The comprehensive study scrutinized a massive dataset derived from Epic electronic health records, the most widely utilized system across U.S. hospitals and clinics. Analyzing more than 140 million patient records spanning 2,067 hospitals and 47,100 outpatient clinics, researchers evaluated over 8 billion documented interactions between patients and providers covering the period from January 2020 through December 2025. The findings provide unprecedented insights into the pandemic-driven acceleration and normalization of digital healthcare communications.

Published online in the Journal of the American Medical Association (JAMA) on June 22, 2026, the study reveals that patient messages routed through online portals more than doubled during this five-year window, increasing by a striking 153 percent. In stark contrast, traditional telephone communications decreased by 6 percent, signaling a fundamental shift in patient preference for digital messaging platforms over phone calls when managing appointments, test results, and ongoing treatments. Concurrently, the number of Americans with active Epic health records surged from 94 million in 2020 to 140 million in 2025, underscoring the rapid adoption of digital healthcare infrastructure nationwide.

Interestingly, the rise in digital portal usage has not come at the expense of in-person medical appointments. Instead, visits to healthcare providers have rebounded robustly since the pandemic’s height, stabilizing at an average of two to three office visits per patient annually. This coexistence of digital and physical care modalities suggests a hybrid model of healthcare delivery is emerging — one that enhances patient access and convenience while preserving the clinical benefits of face-to-face consultations.

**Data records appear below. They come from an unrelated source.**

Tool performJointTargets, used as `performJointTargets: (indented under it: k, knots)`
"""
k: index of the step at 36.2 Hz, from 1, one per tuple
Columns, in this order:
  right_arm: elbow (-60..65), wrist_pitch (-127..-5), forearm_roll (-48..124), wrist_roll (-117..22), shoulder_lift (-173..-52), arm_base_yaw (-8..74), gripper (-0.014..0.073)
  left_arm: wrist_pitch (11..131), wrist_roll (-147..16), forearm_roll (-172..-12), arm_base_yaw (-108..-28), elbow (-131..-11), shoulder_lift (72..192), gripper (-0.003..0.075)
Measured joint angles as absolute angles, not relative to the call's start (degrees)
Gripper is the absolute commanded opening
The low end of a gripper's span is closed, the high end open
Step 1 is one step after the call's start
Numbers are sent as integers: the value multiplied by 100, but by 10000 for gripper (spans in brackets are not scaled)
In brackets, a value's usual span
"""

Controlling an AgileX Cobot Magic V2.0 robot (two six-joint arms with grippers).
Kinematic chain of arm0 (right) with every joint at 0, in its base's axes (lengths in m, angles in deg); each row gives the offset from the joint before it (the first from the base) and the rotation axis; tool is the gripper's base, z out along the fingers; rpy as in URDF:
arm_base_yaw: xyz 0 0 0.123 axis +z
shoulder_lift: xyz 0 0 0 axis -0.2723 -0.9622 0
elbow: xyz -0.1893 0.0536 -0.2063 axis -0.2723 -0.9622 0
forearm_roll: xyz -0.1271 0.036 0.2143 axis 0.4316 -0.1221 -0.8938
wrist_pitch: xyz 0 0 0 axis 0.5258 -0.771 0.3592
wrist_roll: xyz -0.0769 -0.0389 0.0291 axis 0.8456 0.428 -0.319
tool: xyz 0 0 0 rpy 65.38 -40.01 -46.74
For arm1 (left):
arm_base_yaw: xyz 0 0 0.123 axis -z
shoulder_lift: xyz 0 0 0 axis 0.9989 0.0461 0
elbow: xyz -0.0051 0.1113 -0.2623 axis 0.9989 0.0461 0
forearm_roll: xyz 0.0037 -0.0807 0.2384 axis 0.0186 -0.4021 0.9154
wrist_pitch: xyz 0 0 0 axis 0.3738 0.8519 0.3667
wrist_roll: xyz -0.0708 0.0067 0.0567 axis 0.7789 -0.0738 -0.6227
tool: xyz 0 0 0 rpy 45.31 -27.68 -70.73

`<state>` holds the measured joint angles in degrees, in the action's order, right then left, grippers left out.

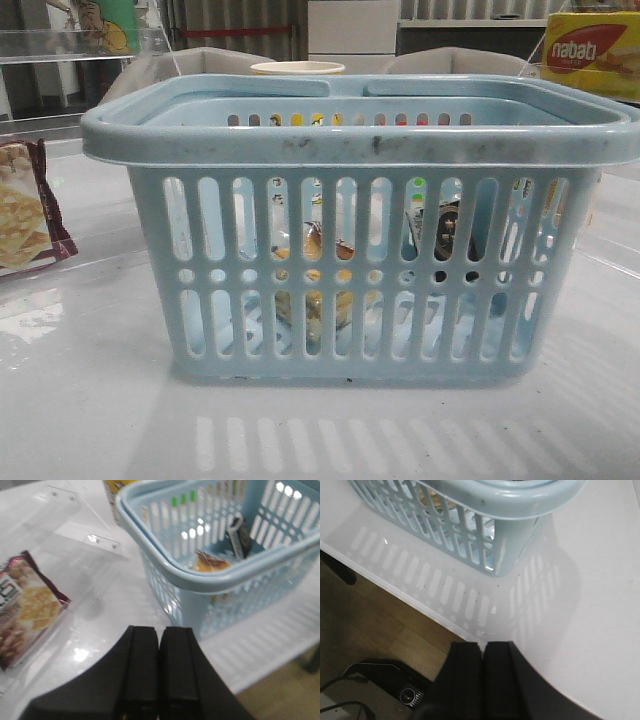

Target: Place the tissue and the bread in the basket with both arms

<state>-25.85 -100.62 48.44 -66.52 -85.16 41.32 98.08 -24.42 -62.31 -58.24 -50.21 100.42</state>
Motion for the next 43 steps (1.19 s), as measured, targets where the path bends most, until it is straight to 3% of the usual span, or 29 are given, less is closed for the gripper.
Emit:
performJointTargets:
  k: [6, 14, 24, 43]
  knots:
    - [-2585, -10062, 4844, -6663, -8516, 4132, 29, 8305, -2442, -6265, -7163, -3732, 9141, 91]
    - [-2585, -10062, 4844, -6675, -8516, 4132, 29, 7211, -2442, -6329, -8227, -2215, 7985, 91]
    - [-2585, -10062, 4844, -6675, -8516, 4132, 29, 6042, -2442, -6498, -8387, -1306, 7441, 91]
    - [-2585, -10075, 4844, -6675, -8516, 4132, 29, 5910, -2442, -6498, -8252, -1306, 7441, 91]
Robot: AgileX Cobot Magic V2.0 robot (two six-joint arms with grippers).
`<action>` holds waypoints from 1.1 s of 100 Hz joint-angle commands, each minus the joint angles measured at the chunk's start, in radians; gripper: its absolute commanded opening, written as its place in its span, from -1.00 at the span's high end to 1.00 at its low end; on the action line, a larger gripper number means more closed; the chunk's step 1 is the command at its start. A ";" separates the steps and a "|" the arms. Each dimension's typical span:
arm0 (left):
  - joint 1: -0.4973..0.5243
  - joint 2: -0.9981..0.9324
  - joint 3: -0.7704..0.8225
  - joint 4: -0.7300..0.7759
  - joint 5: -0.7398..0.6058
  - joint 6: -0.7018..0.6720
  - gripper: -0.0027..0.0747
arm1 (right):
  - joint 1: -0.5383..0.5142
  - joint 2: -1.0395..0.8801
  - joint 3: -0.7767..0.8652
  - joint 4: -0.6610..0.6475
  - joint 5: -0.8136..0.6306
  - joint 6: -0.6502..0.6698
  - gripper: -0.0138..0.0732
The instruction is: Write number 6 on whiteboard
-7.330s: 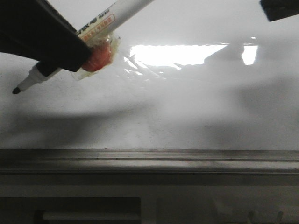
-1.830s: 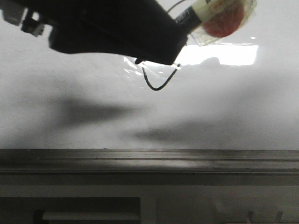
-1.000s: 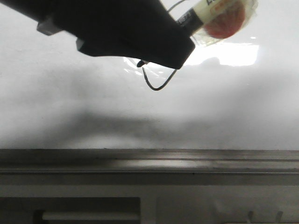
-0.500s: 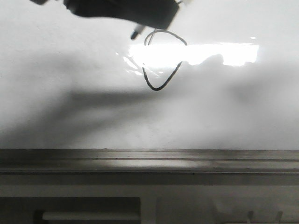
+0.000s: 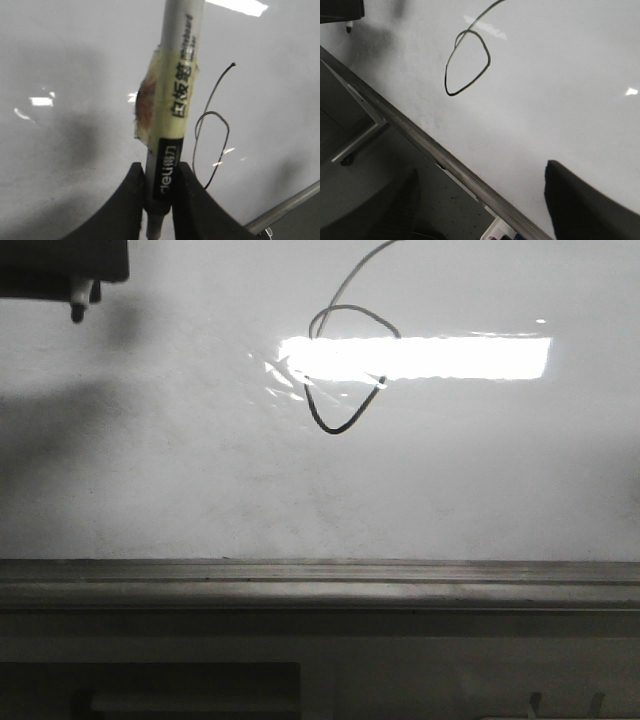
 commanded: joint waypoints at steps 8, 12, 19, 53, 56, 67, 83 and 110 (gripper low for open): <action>0.000 0.079 -0.042 -0.034 -0.053 -0.008 0.98 | -0.009 -0.007 -0.014 0.034 -0.047 0.011 -0.40; 0.000 0.100 -0.047 -0.034 -0.064 -0.008 0.98 | -0.009 -0.007 -0.014 0.034 -0.047 0.011 -0.40; 0.000 0.142 -0.066 -0.033 -0.071 -0.008 0.98 | -0.009 -0.007 -0.014 0.034 -0.047 0.011 -0.40; 0.000 0.181 -0.098 -0.033 -0.073 -0.008 0.98 | -0.009 -0.007 -0.014 0.034 -0.045 0.011 -0.40; 0.000 0.181 -0.098 -0.033 -0.073 -0.008 0.98 | -0.009 -0.007 -0.014 0.034 -0.045 0.011 -0.40; 0.000 0.181 -0.098 -0.017 -0.069 -0.008 0.93 | -0.009 -0.007 -0.014 0.034 -0.045 0.011 -0.40; 0.000 0.179 -0.098 -0.004 -0.069 -0.004 0.61 | -0.009 -0.007 -0.014 0.034 -0.045 0.011 -0.40; 0.000 0.132 -0.098 0.041 -0.073 -0.002 -0.16 | -0.009 -0.007 -0.014 0.034 -0.014 0.011 -0.40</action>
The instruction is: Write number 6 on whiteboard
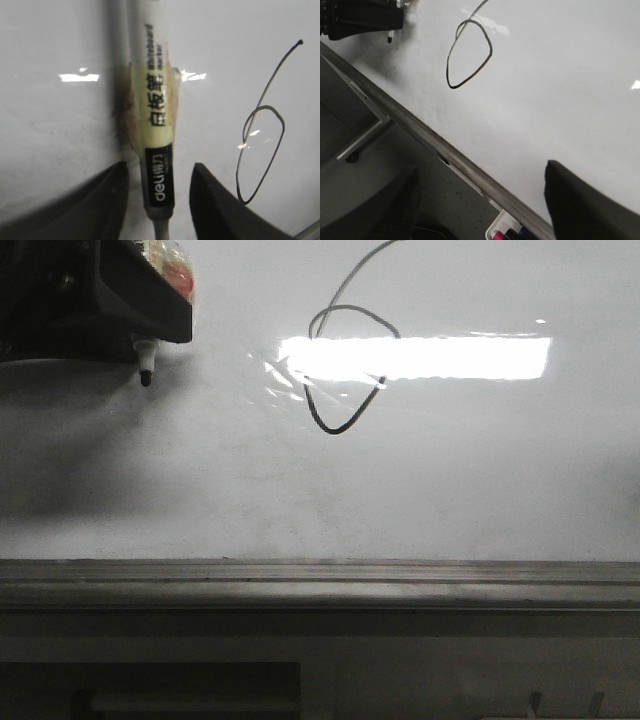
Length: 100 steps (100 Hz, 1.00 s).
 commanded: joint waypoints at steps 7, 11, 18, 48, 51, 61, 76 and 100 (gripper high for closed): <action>0.000 -0.057 -0.031 0.032 -0.017 -0.002 -0.31 | -0.009 -0.004 -0.021 0.034 -0.028 0.000 -0.40; 0.000 -0.074 -0.031 0.047 -0.006 -0.002 -0.34 | -0.009 -0.004 -0.021 0.034 -0.026 0.002 -0.40; 0.000 -0.111 -0.028 0.091 0.014 -0.002 -0.36 | -0.009 -0.007 -0.021 0.040 -0.022 0.005 -0.40; 0.000 -0.353 -0.005 0.317 0.024 -0.002 -0.34 | -0.009 -0.103 -0.021 0.138 -0.194 0.005 -0.39; 0.000 -0.373 -0.005 0.336 0.024 -0.002 -0.34 | -0.009 -0.110 -0.021 0.159 -0.235 0.005 -0.39; 0.000 -0.432 -0.005 0.400 0.024 -0.002 -0.27 | -0.009 -0.136 -0.021 0.222 -0.373 0.005 -0.20; 0.000 -0.500 -0.005 0.452 0.051 -0.002 0.42 | -0.009 -0.155 -0.021 0.224 -0.462 -0.023 0.61; 0.000 -0.597 0.051 0.496 0.114 0.001 0.98 | -0.009 -0.255 0.056 0.224 -0.451 -0.171 0.83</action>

The volume of patient-initiated messages has escalated sharply, with average annual communications rising from 2.2 per patient in early 2020 to 5.4 by late 2025. Senior investigator Michal A. Mankowski, PhD, assistant professor in the Department of Surgery at NYU Grossman School of Medicine, emphasized the significance of these findings, stating that digital health tools have become ingrained in everyday patient care rather than being peripheral or adjunct options. The increased accessibility to physicians and clinical staff suggests a shift toward more continuous, untethered healthcare interactions, no longer confined to scheduled appointments within traditional office hours.

Importantly, this new digital-first communication paradigm introduces additional operational complexity for healthcare providers. Co-investigator Dorry L. Segev, MD, PhD, professor and vice chair in Surgery at NYU Grossman, explained that digital workflows add layered demands atop established clinical duties. This necessitates forward-looking staffing strategies and innovative support systems to sustain provider efficiency and prevent burnout. Effective integration of messaging platforms, electronic clinical notes, online billing, and remote counseling are critical components in redesigning provider workflows for the digital age.

Dr. Segev highlighted the growing role of artificial intelligence in facilitating these transitions. NYU Langone is already implementing AI tools that expedite the drafting of clinical documentation and streamline provider communications, indicating a rapidly evolving technological ecosystem supporting modern medicine. AI-powered chatbots and content framing systems can reduce message complexity, enabling clinicians to focus on higher-value tasks while maintaining high-quality patient engagement and care continuity.

The vast scale and granularity of the Epic Cosmos dataset underpinning the study is notable. Covering over 300 million American patients’ records from a majority of Epic-using institutions, this repository offers a unique vantage point to analyze national healthcare trends. Despite Epic’s role as the largest electronic health record vendor, the study was conducted independently, with the company playing no direct role in data analysis to ensure scientific rigor and impartiality.

Beyond confirming the marked increase in digital communications, the study quantified interaction volumes: between 2020 and 2025, patients booked at least 1.77 billion in-person visits through Epic systems, sent 1.34 billion messages to providers, and received 3.25 billion portal messages in return. Telephone calls totaled 1.59 billion, with 146 million telehealth video visits logged, illustrating the multiplicity of engagement channels coexisting in contemporary healthcare delivery.

Looking ahead, the NYU Langone research team plans to delve deeper into regional and outpatient clinic-specific digital usage trends. This next phase aims to generate actionable insights capable of informing operational planning, resource allocation, and the customization of digital health services according to local healthcare ecosystem characteristics.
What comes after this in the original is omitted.